From: Joshua Hahn <joshua.hahnjy@gmail.com>
To: Rakie Kim <rakie.kim@sk.com>
Cc: akpm@linux-foundation.org, gourry@gourry.net, linux-mm@kvack.org,
linux-kernel@vger.kernel.org, linux-cxl@vger.kernel.org,
ziy@nvidia.com, matthew.brost@intel.com, joshua.hahnjy@gmail.com,
byungchul@sk.com, ying.huang@linux.alibaba.com,
apopple@nvidia.com, david@kernel.org, lorenzo.stoakes@oracle.com,
Liam.Howlett@oracle.com, vbabka@suse.cz, rppt@kernel.org,
surenb@google.com, mhocko@suse.com, dave@stgolabs.net,
jonathan.cameron@huawei.com, dave.jiang@intel.com,
alison.schofield@intel.com, vishal.l.verma@intel.com,
ira.weiny@intel.com, dan.j.williams@intel.com,
kernel_team@skhynix.com, honggyu.kim@sk.com, yunjeong.mun@sk.com
Subject: Re: [LSF/MM/BPF TOPIC] [RFC PATCH 0/4] mm/mempolicy: introduce socket-aware weighted interleave
Date: Mon, 16 Mar 2026 08:19:32 -0700 [thread overview]

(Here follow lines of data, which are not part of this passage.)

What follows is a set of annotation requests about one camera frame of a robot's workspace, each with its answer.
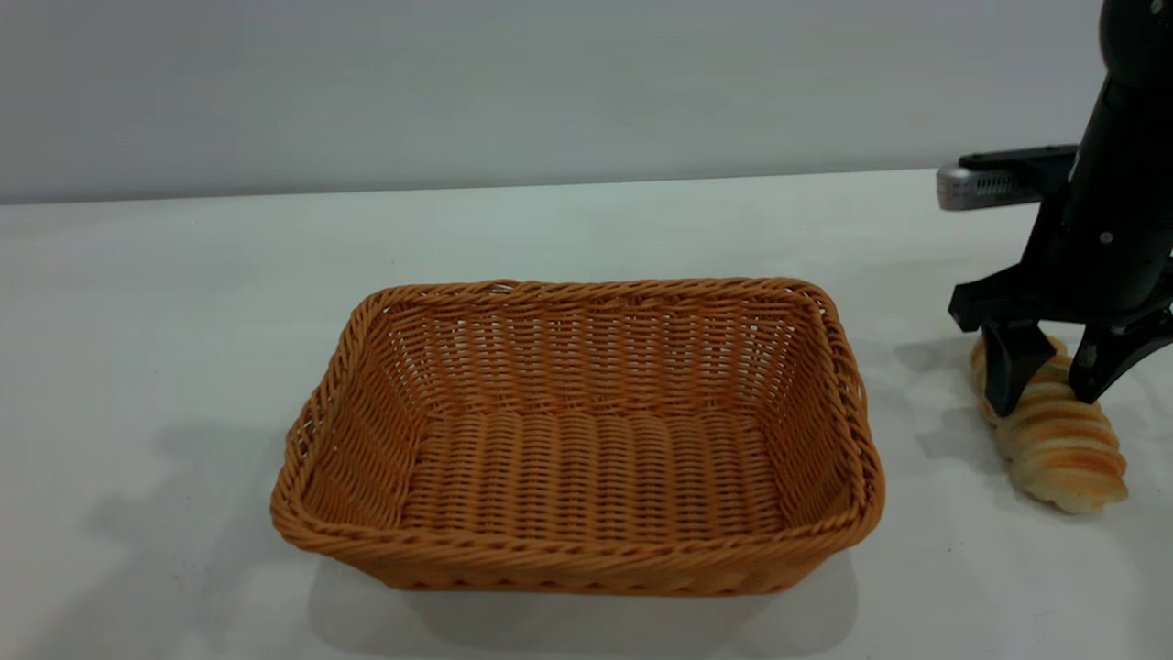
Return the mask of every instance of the rectangular wicker basket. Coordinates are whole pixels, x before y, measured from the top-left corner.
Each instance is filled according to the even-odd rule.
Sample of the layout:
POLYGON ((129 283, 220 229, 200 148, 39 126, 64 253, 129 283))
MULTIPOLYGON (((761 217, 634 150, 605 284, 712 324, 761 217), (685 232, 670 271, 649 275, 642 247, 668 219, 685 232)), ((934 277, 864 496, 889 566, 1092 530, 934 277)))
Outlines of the rectangular wicker basket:
POLYGON ((271 510, 396 588, 733 596, 859 543, 883 494, 820 288, 484 281, 354 309, 271 510))

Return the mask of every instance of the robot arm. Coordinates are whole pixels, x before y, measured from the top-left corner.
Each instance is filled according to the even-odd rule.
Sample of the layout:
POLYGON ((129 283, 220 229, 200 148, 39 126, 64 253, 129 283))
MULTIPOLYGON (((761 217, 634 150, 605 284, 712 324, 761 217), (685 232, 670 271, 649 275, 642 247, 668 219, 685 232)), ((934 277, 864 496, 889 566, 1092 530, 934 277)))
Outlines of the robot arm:
POLYGON ((999 415, 1053 354, 1039 320, 1086 326, 1070 386, 1091 403, 1173 345, 1173 0, 1107 0, 1108 74, 1083 142, 975 154, 937 177, 948 210, 1042 200, 1018 264, 958 285, 949 311, 986 343, 999 415))

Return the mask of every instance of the white table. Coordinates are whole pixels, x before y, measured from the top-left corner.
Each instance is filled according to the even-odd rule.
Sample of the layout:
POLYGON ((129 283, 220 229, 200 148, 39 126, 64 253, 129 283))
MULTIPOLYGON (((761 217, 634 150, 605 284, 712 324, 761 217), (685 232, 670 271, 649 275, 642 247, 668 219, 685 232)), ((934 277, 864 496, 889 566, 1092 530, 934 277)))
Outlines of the white table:
POLYGON ((1167 659, 1173 352, 1103 400, 1132 498, 1100 516, 1017 496, 975 413, 945 305, 1032 218, 940 212, 931 171, 0 207, 0 656, 1167 659), (364 294, 734 274, 836 299, 888 475, 794 590, 405 594, 272 531, 364 294))

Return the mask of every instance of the gray wall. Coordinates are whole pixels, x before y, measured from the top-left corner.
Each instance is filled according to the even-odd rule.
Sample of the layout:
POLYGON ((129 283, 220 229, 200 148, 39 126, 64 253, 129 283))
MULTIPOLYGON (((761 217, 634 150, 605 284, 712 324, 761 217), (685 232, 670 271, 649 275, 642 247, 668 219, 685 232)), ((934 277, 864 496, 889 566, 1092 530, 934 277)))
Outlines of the gray wall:
POLYGON ((935 165, 1077 141, 1100 0, 0 0, 0 200, 935 165))

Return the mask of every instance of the bread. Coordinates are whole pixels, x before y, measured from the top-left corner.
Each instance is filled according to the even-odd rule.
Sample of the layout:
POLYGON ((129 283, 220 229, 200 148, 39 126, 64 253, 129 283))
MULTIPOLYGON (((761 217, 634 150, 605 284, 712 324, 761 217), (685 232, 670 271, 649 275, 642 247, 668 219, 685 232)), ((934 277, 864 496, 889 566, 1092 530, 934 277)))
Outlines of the bread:
POLYGON ((1043 366, 1023 392, 1018 407, 999 417, 985 400, 985 346, 977 341, 970 354, 974 386, 982 413, 995 426, 998 451, 1010 461, 1015 487, 1069 513, 1091 513, 1128 497, 1124 484, 1127 464, 1120 441, 1098 403, 1076 400, 1067 387, 1071 358, 1050 338, 1057 355, 1043 366))

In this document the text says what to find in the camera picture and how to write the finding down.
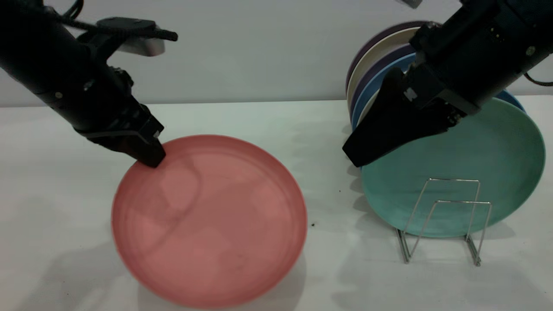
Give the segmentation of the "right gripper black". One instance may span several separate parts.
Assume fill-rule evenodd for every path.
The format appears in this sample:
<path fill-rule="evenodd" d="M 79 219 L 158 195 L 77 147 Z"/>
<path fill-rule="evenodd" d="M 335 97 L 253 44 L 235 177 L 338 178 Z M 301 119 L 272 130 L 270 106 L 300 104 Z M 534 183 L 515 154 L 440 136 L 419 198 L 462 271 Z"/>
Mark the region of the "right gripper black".
<path fill-rule="evenodd" d="M 371 108 L 344 143 L 351 163 L 369 165 L 476 114 L 523 75 L 524 28 L 509 6 L 463 6 L 444 24 L 421 26 L 409 41 L 415 61 L 405 75 L 401 69 L 385 74 Z"/>

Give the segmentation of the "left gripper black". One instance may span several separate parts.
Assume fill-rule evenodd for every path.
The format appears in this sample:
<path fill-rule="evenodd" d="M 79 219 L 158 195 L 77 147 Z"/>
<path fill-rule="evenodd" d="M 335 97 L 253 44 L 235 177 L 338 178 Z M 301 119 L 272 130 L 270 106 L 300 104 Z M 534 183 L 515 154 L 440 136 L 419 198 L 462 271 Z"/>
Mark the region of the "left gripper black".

Message-ID: <20260316151933.3093626-1-joshua.hahnjy@gmail.com> (raw)
In-Reply-To: <20260316051258.246-1-rakie.kim@sk.com>
Hello Rakie! I hope you have been doing well. Thank you for this
RFC, I think it is a very interesting idea.
[...snip...]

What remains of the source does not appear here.